Mengeluarkan tiga lembar uang ratusan, dan memberikannya pada Gendis. Detak jantung itu masih sama, berdegub kencang. Apalagi saat Gendis memberikan uang kembaliannya pada Sakti beserta struk pembayaran, jari mereka tak sengaja bersentuhan.

"Terimakasih, selamat berbelanja kembali," ujar Gendis dan lagi-lagi kembali tersenyum.

"Sama-sama," jawab Sakti namun mata lelaki itu mengarah pada name tag yang berada di dada Gendis.

Gendis mengerutkan alisnya, "ada yang bisa di bantu lagi, Kak?" Tangan gadis itu secara refleks menutup dadanya.

"Oh, maaf ... nggak, nggak ada ini udah cukup," ujar Sakti tersenyum lalu perlahan meninggalkan tempat itu karena sadar sudah ada beberapa orang di belakangnya yang mengantri.

Sekali lagi Sakti menoleh, sebelum dia membuka pintu minimarket itu. Masih terdiam di dalam mobilnya, Sakti berusaha menetralkan detak jantung. Dan masih terdiam di sana sambil melihat aktivitas di dalam minimarket.

"Gimana caranya, ya?" Sakti bertanya-tanya sendiri, bagaimana caranya dia bisa mendekati Gendis.

"Siapa namanya juga nggak tau. Ya ampun, gini amat sih."

Seperti memutar otak, Sakti butuh teman untuk diajak bicara, dimintai masukan bagaimana cara mendekati gadis itu.

"Siapa? Teddy? Mau nikah dia ... sudah pasti," gumamnya sambil mengacak-acak rambutnya.

"Reno? Yoan? Nggak pernah serius mereka, yang ada nanti malah di ketawain. Astaga ... mikir Sak, mikir," katanya lagi.

"Supri. Ya, Supri ... dia pasti tau caranya kayak apa. Tapi—"

Suara ketukan di pintu mobilnya membuat Sakti kaget, penjaga parkir minimarket itu mengetuk berulang kali.

Sakti membuka kaca jendela mobil, "kenapa, Pak?" 

"Bapak mau keluar atau masih lama? Parkir penuh, ada yang mau masuk lagi," sungut lelaki tua itu.

"Oh ... ok, maaf." 

Baru saja Sakti meninggalkan minimarket itu, gawainya berbunyi. Nama Reno berada di sana, Sakti memicingkan alisnya. Biasanya Reno menelpon jika di rasa penting Sakti harus tahu atau mencoba sesuatu yang baru dia dapatkan.

"Ya, No."

"Kemana aja lo, berapa hari nggak keliatan di klub?" tanya Reno.

"Ada kerjaan, kenapa telpon tumben, ada berita apa?"

"Haha ... tau aja, gue ada yang baru lo mau coba nggak?"

"Udah lo coba duluan, gue dapet sisa ... nggak mau lah gue," kekeh Sakti.

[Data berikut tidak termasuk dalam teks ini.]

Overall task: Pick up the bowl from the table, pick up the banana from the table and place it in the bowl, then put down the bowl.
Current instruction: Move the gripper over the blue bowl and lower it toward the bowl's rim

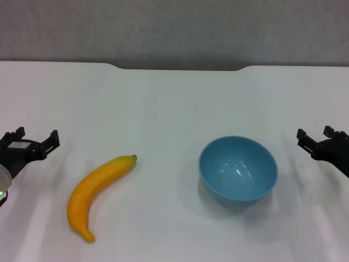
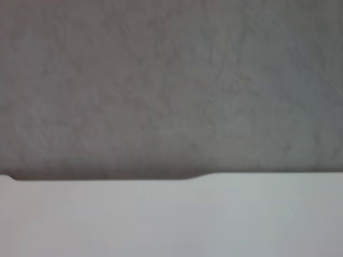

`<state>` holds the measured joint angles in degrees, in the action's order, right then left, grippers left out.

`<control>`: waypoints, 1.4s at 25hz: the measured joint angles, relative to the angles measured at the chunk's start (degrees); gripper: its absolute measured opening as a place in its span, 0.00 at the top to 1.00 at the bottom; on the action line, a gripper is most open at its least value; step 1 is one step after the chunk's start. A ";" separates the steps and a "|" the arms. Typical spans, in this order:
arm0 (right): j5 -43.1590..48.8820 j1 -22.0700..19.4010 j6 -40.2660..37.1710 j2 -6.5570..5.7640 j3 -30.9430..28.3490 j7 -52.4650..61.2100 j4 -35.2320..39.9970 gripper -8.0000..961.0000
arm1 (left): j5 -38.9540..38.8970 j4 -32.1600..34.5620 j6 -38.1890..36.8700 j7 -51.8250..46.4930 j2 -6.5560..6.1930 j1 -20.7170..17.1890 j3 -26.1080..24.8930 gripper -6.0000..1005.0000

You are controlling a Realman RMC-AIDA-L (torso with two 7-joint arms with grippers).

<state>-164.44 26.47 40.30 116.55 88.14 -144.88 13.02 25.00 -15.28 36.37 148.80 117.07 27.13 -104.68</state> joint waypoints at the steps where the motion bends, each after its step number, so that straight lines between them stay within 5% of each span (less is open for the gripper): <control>1: 0.00 0.62 -1.92 0.00 -0.06 -0.02 -0.01 0.21 | 0.04 0.19 -0.33 0.00 0.00 0.23 0.02 0.11; 24: 0.10 0.75 -4.41 0.11 1.24 1.59 0.38 0.21 | 0.40 -1.00 -0.82 -6.28 -0.20 0.45 5.43 0.11; 30: 0.72 -3.18 -1.65 -0.64 4.98 7.93 6.19 0.21 | 0.41 -12.96 -2.69 -12.54 -0.67 -4.30 12.97 0.11; 35: 7.64 -8.14 -5.53 -1.09 5.63 14.99 15.77 0.21 | 3.29 -28.17 -13.91 -19.48 -1.70 -9.18 20.41 0.11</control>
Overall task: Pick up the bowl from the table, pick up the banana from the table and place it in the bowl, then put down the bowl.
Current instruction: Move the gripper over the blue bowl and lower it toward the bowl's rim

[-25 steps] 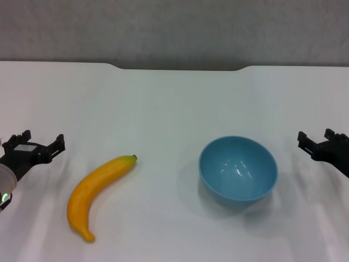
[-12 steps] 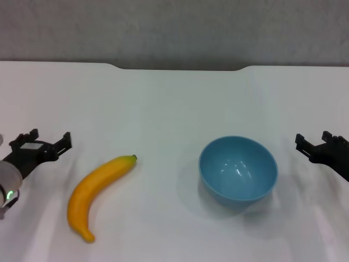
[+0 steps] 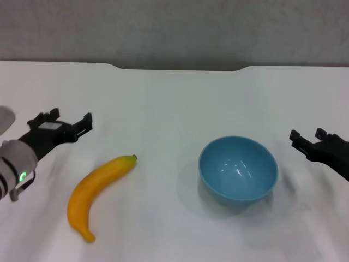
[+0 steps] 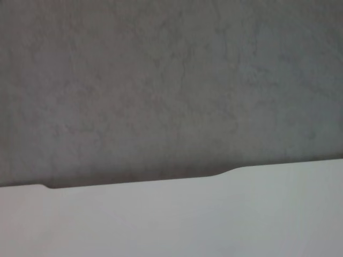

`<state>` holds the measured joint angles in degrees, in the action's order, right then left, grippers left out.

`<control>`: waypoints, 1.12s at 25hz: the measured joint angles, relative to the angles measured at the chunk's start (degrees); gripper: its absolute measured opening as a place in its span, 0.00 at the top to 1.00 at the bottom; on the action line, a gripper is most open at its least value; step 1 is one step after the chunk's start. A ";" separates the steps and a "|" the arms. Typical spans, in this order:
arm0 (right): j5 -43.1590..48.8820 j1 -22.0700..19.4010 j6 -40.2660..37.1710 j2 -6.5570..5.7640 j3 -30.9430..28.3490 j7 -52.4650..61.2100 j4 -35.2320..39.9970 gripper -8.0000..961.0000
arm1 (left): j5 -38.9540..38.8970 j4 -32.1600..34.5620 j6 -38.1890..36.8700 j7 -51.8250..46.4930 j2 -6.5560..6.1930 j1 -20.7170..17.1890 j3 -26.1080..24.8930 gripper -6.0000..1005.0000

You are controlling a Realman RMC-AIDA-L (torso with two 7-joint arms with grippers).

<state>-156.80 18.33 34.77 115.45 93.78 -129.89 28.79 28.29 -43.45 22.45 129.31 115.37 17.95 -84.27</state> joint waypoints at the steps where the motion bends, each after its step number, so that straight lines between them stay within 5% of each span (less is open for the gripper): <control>1: 4.21 -0.97 -2.00 -0.09 -0.11 3.82 3.21 0.21 | 1.34 -2.26 -1.39 -1.61 -0.17 -0.70 0.88 0.11; 2: 6.59 -1.41 -2.98 -0.16 -0.28 5.82 4.79 0.21 | 5.08 -7.27 -4.34 -6.46 -0.53 -2.30 2.37 0.11; 9: 25.59 -2.21 -7.62 -0.40 -0.74 23.32 12.73 0.21 | 18.17 -15.54 -6.61 -25.81 -2.64 -4.68 3.70 0.11; 16: 61.91 -3.02 -5.59 -0.72 -5.85 55.18 23.65 0.21 | 37.48 -18.28 -5.84 -45.47 -4.63 -3.84 4.04 0.12; 28: 99.30 1.90 11.76 -0.73 -19.87 86.09 32.60 0.21 | 61.93 -20.58 -5.85 -56.75 -1.26 -3.74 3.32 0.12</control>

"Belum gue coba, Sak ... kalo lo mau, di klub nanti malam gimana?" 

Sakti sejenak berpikir, tapi otaknya seakan buntu. Buntu ide tentang cara bagaimana mendekati gadis minimarket itu, sekaligus penasaran dengan yang Reno tawarkan.

"Gue nggak janji, tapi ... liat ntar deh."

"Gue tunggu ya, rugi kalo lo ngga coba, gress njiirr," kekeh Reno sebelum menutup teleponnya.

"Apa salahnya? nggak ada salahnya kan?" Kata hati Sakti seakan berlawanan, di satu sisi dia penasaran dan ingin memanjakan dirinya. Di sisi lain, perkataan Teddy tentang lingkaran setan hidupnya yang membuatnya sampai detik ini belum berubah.

****

"Sudah jam setengah 10, Dis," ujar Andi meletakkan beberapa botol di kasir ke tempatnya, biasanya beberapa bramg yang tidak jadi di beli namun terlanjur masuk ke dalam keranjang pembeli.

"Iya, ini lagi hitung uangnya. Ndi, tolong rolling tokonya di tutup sedikit, ya. Biar nggak ada pembeli yang masuk lagi," ujar Gendis melanjutkan menghitung uang di kasir.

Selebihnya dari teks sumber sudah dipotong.